Top of The data

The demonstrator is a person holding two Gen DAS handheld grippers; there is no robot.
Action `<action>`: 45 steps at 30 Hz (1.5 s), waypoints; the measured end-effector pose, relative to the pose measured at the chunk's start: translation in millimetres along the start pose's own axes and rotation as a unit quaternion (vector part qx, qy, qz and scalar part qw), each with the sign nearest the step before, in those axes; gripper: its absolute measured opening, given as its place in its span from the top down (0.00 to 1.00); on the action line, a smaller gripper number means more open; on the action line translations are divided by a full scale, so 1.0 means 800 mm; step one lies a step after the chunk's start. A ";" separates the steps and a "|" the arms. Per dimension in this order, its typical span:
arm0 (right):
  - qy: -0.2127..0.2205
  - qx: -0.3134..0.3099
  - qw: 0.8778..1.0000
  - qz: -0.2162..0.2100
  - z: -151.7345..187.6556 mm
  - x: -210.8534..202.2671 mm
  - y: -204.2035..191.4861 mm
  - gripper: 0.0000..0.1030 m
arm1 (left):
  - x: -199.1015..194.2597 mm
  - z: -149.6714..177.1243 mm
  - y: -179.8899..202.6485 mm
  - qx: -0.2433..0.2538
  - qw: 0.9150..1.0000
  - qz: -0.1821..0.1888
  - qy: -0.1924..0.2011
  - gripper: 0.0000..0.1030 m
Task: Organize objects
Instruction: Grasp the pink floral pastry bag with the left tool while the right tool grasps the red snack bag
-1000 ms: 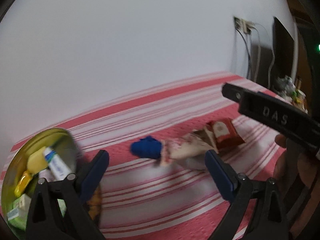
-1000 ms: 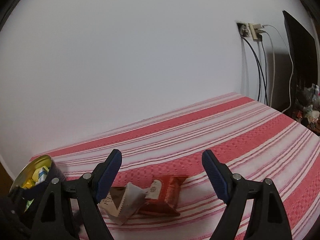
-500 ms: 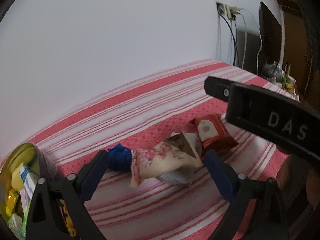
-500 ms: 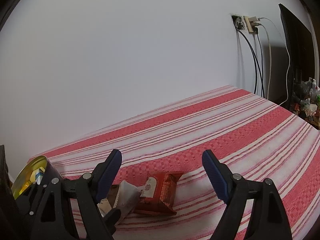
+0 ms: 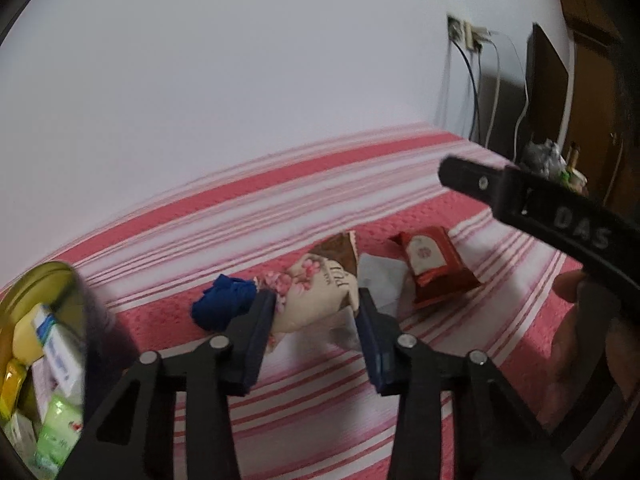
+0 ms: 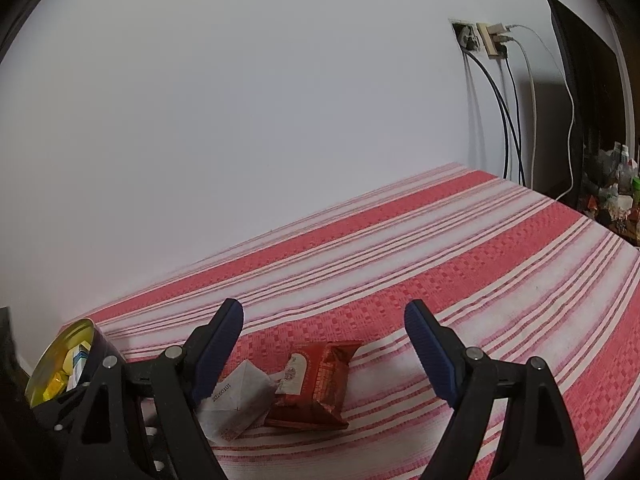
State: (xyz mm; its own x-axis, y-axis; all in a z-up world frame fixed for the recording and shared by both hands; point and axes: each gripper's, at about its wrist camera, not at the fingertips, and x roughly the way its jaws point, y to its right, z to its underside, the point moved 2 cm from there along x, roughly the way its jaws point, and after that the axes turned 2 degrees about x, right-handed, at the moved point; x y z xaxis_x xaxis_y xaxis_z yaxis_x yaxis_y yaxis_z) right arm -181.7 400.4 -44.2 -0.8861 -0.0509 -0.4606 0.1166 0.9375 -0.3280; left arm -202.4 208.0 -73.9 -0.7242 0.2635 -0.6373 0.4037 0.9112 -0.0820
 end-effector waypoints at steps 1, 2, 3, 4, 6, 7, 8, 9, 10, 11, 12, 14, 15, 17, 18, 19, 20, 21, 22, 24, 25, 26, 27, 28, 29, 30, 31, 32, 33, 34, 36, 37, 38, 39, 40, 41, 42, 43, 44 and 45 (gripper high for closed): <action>-0.005 0.001 1.000 0.001 0.000 0.002 0.001 0.18 | -0.006 0.002 -0.003 -0.004 1.000 -0.004 0.006 0.61; -0.013 0.003 1.000 0.005 0.000 0.006 0.002 0.18 | -0.013 0.005 -0.005 -0.008 1.000 -0.013 0.014 0.61; -0.020 0.005 1.000 0.010 0.001 0.010 0.002 0.18 | -0.020 0.008 -0.008 -0.012 0.999 -0.020 0.024 0.61; -0.029 0.007 0.999 0.016 0.001 0.015 0.004 0.18 | -0.024 0.011 -0.010 -0.015 0.999 -0.025 0.030 0.61; -0.052 0.009 0.998 0.027 0.002 0.026 0.005 0.18 | -0.034 0.017 -0.024 -0.026 0.998 -0.037 0.040 0.61; -0.064 0.007 0.997 0.032 0.003 0.032 0.005 0.18 | -0.037 0.019 -0.028 -0.032 0.998 -0.040 0.045 0.61; -0.077 0.002 0.996 0.038 0.004 0.038 0.003 0.18 | -0.040 0.020 -0.032 -0.035 0.997 -0.042 0.047 0.61; -0.088 -0.006 0.995 0.043 0.006 0.044 0.000 0.18 | -0.042 0.021 -0.035 -0.038 0.997 -0.043 0.049 0.61; -0.095 -0.015 0.994 0.045 0.008 0.047 -0.004 0.18 | -0.044 0.022 -0.037 -0.042 0.997 -0.042 0.050 0.61; -0.102 -0.029 0.993 0.051 0.010 0.050 -0.010 0.18 | -0.045 0.022 -0.038 -0.044 0.997 -0.042 0.049 0.61; -0.106 -0.044 0.992 0.060 0.011 0.052 -0.016 0.18 | -0.046 0.022 -0.036 -0.045 0.997 -0.044 0.049 0.61; -0.110 -0.067 0.989 0.075 0.015 0.053 -0.024 0.18 | -0.046 0.022 -0.035 -0.049 0.997 -0.045 0.045 0.61; -0.111 -0.076 0.987 0.083 0.016 0.054 -0.028 0.18 | -0.044 0.021 -0.034 -0.052 0.997 -0.044 0.043 0.61; -0.115 -0.085 0.985 0.094 0.019 0.055 -0.031 0.18 | -0.041 0.018 -0.035 -0.057 0.997 -0.044 0.037 0.61; -0.117 -0.087 0.985 0.097 0.020 0.056 -0.032 0.18 | -0.039 0.017 -0.036 -0.058 0.997 -0.043 0.035 0.61; -0.122 -0.090 0.983 0.100 0.022 0.057 -0.033 0.18 | -0.039 0.017 -0.037 -0.059 0.997 -0.043 0.035 0.61; -0.127 -0.092 0.982 0.101 0.023 0.059 -0.033 0.18 | -0.039 0.017 -0.036 -0.060 0.997 -0.043 0.035 0.61; -0.134 -0.094 0.981 0.103 0.025 0.062 -0.034 0.18 | -0.038 0.016 -0.034 -0.061 0.997 -0.043 0.035 0.61; -0.138 -0.095 0.980 0.105 0.026 0.063 -0.035 0.19 | -0.039 0.016 -0.036 -0.063 0.996 -0.043 0.036 0.61; -0.147 -0.100 0.978 0.105 0.029 0.067 -0.036 0.29 | -0.037 0.015 -0.033 -0.067 0.996 -0.042 0.037 0.61; -0.152 -0.102 0.977 0.108 0.029 0.071 -0.036 0.35 | -0.037 0.014 -0.033 -0.069 0.996 -0.043 0.037 0.61; -0.161 -0.104 0.976 0.108 0.032 0.074 -0.037 0.38 | -0.038 0.014 -0.034 -0.069 0.996 -0.042 0.039 0.61; -0.166 -0.103 0.975 0.108 0.033 0.076 -0.038 0.43 | -0.039 0.014 -0.033 -0.069 0.996 -0.042 0.040 0.61; -0.171 -0.099 0.974 0.108 0.033 0.079 -0.035 0.49 | -0.039 0.015 -0.033 -0.067 0.996 -0.043 0.042 0.61; -0.176 -0.094 0.974 0.105 0.034 0.080 -0.033 0.52 | -0.040 0.014 -0.031 -0.065 0.996 -0.044 0.044 0.61; -0.175 -0.090 0.975 0.104 0.034 0.079 -0.031 0.55 | -0.040 0.014 -0.030 -0.062 0.996 -0.045 0.046 0.61; -0.174 -0.087 0.975 0.103 0.033 0.080 -0.027 0.56 | -0.041 0.013 -0.028 -0.060 0.996 -0.045 0.048 0.61; -0.174 -0.085 0.976 0.101 0.033 0.079 -0.026 0.57 | -0.042 0.013 -0.029 -0.057 0.996 -0.046 0.050 0.61; -0.173 -0.083 0.977 0.098 0.033 0.079 -0.027 0.58 | -0.043 0.013 -0.028 -0.056 0.996 -0.047 0.051 0.61; -0.170 -0.082 0.977 0.096 0.033 0.077 -0.028 0.58 | -0.043 0.012 -0.028 -0.055 0.996 -0.048 0.052 0.61; -0.160 -0.079 0.980 0.091 0.031 0.071 -0.027 0.58 | -0.043 0.012 -0.030 -0.057 0.996 -0.050 0.053 0.61; -0.154 -0.080 0.980 0.093 0.029 0.070 -0.029 0.58 | -0.042 0.011 -0.030 -0.058 0.996 -0.050 0.053 0.61; -0.149 -0.083 0.981 0.094 0.028 0.067 -0.029 0.58 | -0.043 0.014 -0.035 -0.060 0.996 -0.049 0.053 0.61; -0.146 -0.088 0.981 0.095 0.027 0.065 -0.031 0.58 | -0.042 0.012 -0.034 -0.061 0.996 -0.049 0.053 0.61; -0.142 -0.093 0.981 0.095 0.028 0.062 -0.034 0.58 | -0.042 0.013 -0.035 -0.062 0.995 -0.050 0.053 0.61; -0.134 -0.098 0.982 0.094 0.028 0.056 -0.037 0.58 | -0.041 0.012 -0.035 -0.062 0.995 -0.049 0.054 0.61; -0.128 -0.100 0.982 0.095 0.027 0.053 -0.039 0.58 | -0.041 0.012 -0.035 -0.062 0.995 -0.050 0.055 0.61; -0.120 -0.102 0.983 0.095 0.026 0.049 -0.039 0.58 | -0.041 0.013 -0.035 -0.062 0.995 -0.051 0.055 0.61; -0.113 -0.104 0.984 0.096 0.026 0.045 -0.041 0.58 | -0.041 0.013 -0.035 -0.062 0.995 -0.051 0.056 0.61; -0.105 -0.106 0.984 0.096 0.026 0.040 -0.044 0.58 | -0.041 0.012 -0.035 -0.062 0.995 -0.052 0.056 0.61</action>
State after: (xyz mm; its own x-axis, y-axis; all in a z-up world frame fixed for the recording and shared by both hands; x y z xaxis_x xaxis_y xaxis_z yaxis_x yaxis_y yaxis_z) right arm -204.6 358.3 -64.5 -0.7426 0.0856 -0.6643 0.1575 0.9863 -0.0490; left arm -184.3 170.5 -58.2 -0.8194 0.1933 -0.5396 0.2560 0.9657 -0.0427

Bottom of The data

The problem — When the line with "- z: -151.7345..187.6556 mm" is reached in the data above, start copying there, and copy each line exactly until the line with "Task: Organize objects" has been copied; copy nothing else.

Expected answer —
  - z: -151.7345..187.6556 mm
  - x: -210.8534..202.2671 mm
  - y: -204.2035..191.4861 mm
  - gripper: 0.0000..0.1030 m
arm1 (left):
  - x: -199.1015..194.2597 mm
  - z: -149.6714..177.1243 mm
  - y: -179.8899..202.6485 mm
  - qx: -0.2433..0.2538
  - qw: 0.9150..1.0000
  - qz: -0.1821..0.1888
  - qy: -0.1924..0.2011
  - gripper: 0.0000..0.1030 m
Task: Organize objects

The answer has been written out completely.